> [Aim of the exercise]:
Here are the records. Write out exactly the lines between the one holding "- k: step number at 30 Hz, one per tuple" and the one holding "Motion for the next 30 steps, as", inclusive.

> [Records for processing]:
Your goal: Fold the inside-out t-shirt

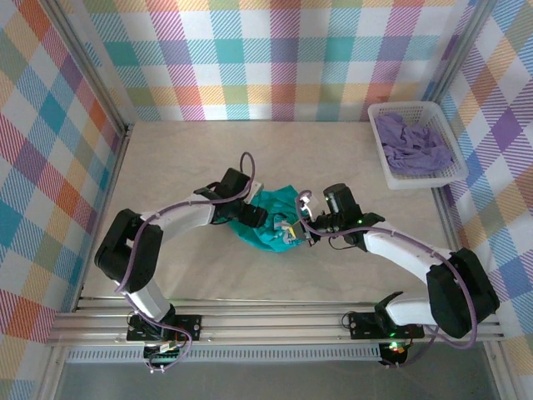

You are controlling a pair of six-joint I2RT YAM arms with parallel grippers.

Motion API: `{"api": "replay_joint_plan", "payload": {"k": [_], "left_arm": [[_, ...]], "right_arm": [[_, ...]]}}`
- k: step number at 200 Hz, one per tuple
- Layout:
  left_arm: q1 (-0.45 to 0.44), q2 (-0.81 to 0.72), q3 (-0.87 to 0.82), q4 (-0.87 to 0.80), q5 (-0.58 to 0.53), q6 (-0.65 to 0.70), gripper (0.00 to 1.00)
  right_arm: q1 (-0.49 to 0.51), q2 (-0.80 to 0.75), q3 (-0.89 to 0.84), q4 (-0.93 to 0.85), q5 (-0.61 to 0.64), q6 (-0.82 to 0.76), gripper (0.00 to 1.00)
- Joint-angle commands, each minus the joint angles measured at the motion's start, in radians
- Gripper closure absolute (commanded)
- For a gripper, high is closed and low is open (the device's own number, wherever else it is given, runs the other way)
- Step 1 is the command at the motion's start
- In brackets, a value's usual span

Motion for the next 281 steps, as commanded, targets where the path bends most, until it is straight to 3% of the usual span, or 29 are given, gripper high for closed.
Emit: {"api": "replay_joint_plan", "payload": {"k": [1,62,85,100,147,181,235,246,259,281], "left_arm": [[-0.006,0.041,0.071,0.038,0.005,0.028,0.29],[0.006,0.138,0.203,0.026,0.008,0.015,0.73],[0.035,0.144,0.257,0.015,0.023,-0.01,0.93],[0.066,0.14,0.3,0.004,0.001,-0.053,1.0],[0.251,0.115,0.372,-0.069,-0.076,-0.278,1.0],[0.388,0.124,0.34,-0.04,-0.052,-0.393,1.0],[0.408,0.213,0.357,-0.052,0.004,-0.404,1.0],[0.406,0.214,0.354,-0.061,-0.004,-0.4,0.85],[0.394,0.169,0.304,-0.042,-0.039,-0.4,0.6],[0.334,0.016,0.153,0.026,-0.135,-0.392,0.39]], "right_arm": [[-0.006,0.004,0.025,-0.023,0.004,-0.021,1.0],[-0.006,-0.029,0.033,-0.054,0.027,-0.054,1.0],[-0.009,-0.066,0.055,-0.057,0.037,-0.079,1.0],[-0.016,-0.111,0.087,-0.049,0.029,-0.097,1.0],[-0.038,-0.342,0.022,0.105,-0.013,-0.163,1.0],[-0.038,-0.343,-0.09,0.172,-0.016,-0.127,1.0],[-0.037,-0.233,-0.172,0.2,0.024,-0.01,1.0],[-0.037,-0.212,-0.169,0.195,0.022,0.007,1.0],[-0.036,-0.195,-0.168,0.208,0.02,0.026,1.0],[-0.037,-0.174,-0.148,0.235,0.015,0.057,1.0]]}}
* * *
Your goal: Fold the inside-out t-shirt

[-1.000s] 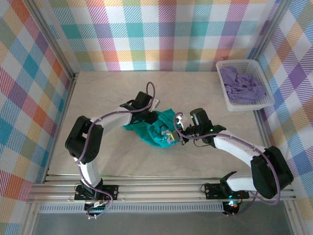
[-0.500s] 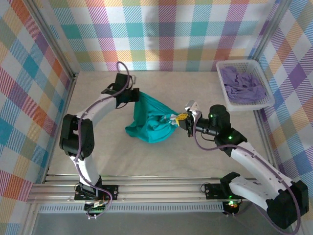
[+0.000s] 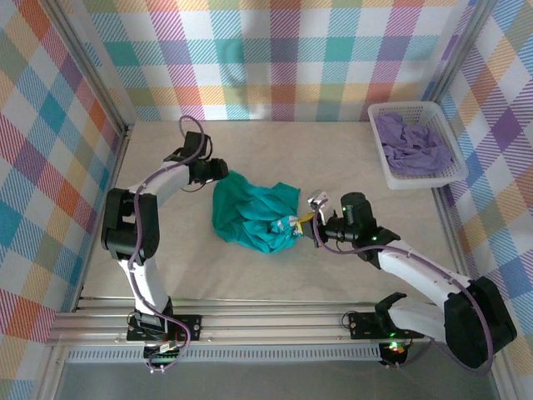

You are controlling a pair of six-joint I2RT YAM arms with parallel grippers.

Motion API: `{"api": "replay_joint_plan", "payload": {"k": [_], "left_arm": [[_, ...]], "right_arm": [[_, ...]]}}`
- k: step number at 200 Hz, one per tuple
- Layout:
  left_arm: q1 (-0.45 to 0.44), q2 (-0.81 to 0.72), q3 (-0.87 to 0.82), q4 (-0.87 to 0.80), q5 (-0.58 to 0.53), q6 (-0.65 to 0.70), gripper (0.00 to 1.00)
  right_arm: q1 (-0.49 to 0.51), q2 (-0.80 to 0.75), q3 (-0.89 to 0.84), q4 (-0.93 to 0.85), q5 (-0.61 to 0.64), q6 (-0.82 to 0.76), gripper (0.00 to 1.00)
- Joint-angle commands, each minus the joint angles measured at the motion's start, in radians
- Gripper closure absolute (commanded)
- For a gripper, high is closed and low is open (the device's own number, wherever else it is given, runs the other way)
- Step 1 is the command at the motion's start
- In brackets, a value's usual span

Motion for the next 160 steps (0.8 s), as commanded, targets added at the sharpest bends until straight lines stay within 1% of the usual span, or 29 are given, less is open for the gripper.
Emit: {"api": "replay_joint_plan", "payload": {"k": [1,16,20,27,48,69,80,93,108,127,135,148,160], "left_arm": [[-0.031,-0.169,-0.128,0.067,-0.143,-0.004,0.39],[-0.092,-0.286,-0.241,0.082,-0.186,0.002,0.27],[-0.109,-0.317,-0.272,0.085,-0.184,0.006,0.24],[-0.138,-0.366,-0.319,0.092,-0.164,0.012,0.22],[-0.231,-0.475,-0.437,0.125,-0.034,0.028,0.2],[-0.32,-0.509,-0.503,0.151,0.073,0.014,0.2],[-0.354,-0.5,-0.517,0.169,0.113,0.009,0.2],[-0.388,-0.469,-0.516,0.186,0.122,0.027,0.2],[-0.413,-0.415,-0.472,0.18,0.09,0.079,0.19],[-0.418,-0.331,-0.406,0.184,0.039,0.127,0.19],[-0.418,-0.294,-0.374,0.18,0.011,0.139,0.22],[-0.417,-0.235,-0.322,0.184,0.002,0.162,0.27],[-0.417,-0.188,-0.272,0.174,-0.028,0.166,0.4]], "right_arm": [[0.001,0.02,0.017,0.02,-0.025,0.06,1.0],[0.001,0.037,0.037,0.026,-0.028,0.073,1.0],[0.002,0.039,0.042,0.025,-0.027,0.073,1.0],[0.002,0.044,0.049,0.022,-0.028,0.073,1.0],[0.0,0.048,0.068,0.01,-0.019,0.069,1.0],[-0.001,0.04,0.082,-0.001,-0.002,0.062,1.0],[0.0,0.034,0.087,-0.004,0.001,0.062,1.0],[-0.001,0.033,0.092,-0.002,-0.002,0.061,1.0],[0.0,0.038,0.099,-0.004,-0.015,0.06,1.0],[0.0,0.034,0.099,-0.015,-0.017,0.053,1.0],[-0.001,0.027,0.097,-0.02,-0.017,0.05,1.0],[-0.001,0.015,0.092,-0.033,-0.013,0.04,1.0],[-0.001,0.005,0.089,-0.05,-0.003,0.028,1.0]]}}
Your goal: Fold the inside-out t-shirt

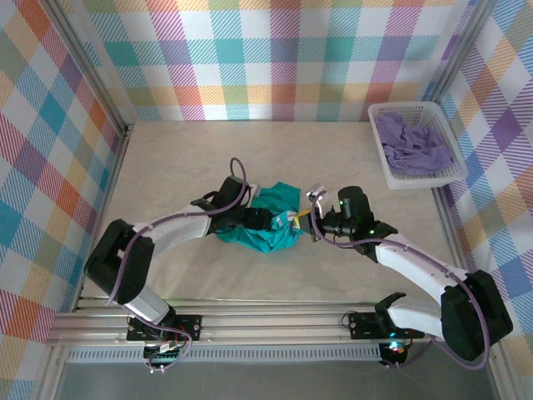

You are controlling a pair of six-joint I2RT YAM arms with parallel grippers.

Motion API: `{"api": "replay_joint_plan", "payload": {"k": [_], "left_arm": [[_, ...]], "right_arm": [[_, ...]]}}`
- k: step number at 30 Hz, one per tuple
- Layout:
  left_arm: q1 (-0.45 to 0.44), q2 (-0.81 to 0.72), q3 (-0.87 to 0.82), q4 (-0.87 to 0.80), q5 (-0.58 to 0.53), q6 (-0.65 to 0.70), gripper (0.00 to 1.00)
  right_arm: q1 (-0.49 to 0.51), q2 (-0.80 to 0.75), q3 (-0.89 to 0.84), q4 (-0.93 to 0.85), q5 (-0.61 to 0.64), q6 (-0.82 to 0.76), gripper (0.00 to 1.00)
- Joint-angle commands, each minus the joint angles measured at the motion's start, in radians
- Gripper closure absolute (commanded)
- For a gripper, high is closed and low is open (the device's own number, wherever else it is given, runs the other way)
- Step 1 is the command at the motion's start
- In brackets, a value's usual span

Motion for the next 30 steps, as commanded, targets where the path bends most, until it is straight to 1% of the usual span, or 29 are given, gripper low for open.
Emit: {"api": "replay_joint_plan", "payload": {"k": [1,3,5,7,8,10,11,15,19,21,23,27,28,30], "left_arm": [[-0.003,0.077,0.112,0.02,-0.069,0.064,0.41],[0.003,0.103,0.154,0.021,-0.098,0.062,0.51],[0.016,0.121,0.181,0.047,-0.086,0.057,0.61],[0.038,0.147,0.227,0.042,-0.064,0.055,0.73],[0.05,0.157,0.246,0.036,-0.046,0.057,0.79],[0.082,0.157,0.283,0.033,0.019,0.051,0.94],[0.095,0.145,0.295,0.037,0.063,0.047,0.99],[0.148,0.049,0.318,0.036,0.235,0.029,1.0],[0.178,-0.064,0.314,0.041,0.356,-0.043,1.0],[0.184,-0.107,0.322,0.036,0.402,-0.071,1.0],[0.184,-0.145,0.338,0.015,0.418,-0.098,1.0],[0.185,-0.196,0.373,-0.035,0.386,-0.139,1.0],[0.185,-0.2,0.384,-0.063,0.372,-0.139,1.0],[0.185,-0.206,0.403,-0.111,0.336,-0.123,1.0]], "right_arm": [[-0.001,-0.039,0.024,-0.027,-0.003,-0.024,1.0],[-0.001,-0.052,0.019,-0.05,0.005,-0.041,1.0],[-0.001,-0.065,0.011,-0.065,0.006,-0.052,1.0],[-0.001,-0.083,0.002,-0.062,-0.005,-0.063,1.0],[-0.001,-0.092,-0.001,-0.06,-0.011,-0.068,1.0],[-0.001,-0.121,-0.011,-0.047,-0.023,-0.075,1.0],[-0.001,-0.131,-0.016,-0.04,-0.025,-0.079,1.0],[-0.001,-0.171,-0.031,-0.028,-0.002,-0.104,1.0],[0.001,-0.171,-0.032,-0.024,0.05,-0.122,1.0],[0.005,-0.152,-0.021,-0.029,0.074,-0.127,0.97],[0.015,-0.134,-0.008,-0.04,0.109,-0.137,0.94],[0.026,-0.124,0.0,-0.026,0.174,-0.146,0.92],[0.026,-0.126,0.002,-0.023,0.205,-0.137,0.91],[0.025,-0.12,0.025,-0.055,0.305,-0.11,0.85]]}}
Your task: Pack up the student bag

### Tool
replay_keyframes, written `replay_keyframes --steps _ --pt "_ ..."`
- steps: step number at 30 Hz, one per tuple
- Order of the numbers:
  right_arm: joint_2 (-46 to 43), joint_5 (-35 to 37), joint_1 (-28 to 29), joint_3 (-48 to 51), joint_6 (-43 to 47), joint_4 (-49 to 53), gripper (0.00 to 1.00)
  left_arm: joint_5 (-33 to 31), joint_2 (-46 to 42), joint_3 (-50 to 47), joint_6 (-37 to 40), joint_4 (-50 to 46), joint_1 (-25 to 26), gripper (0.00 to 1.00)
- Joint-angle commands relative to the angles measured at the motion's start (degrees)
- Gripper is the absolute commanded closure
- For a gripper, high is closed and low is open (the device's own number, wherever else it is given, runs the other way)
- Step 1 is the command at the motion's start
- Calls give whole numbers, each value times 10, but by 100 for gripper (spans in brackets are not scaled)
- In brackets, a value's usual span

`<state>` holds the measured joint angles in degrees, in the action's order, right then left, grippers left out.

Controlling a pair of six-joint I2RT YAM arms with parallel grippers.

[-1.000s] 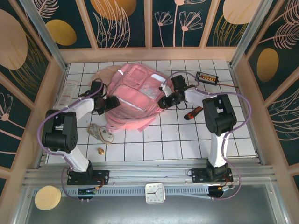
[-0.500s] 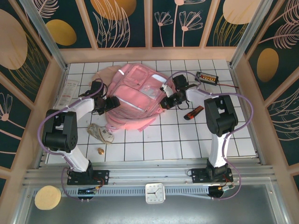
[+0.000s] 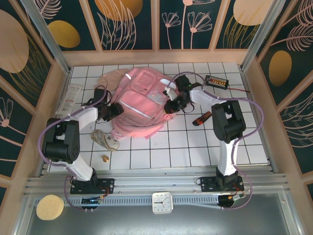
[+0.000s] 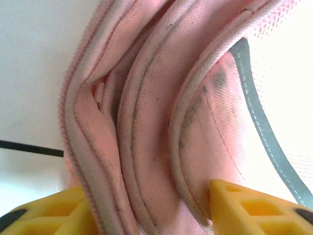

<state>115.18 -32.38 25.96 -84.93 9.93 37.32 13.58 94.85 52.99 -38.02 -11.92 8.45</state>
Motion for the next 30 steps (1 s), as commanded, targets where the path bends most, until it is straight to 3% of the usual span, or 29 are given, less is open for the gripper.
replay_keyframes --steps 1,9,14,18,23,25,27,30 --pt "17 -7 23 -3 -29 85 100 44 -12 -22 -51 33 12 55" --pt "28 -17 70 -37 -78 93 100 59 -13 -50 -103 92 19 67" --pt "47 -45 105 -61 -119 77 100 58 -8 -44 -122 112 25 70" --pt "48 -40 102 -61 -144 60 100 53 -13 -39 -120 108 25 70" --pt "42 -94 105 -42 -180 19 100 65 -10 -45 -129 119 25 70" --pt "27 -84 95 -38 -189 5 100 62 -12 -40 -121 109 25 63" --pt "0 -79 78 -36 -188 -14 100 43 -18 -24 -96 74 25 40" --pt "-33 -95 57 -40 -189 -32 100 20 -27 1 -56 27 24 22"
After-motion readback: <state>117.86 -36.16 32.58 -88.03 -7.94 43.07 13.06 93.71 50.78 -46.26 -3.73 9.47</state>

> [Task solution]:
- k: step number at 30 Hz, one per tuple
- Layout:
  left_arm: q1 (-0.45 to 0.44), q2 (-0.81 to 0.72), q3 (-0.87 to 0.82), q4 (-0.87 to 0.80), q5 (-0.58 to 0.53), q6 (-0.65 to 0.70), gripper (0.00 to 1.00)
  right_arm: q1 (-0.49 to 0.51), q2 (-0.80 to 0.75), q3 (-0.89 to 0.84), q4 (-0.93 to 0.85), q5 (-0.61 to 0.64), q6 (-0.82 to 0.76), gripper (0.00 to 1.00)
- Joint-angle commands, each minus the joint angles measured at the motion's start, in radians
- Gripper closure absolute (commanded)
- For a gripper, high is closed and low is open (the device's own number, wherever else it is given, runs the other way)
- Step 1 is the command at the motion's start
- In brackets, a value's usual span

Motion for the next 30 steps, as commanded, targets where the path bends most, until it is straight to 1% of the usual span, or 29 are given, gripper low for open.

The work on this exercise is complete.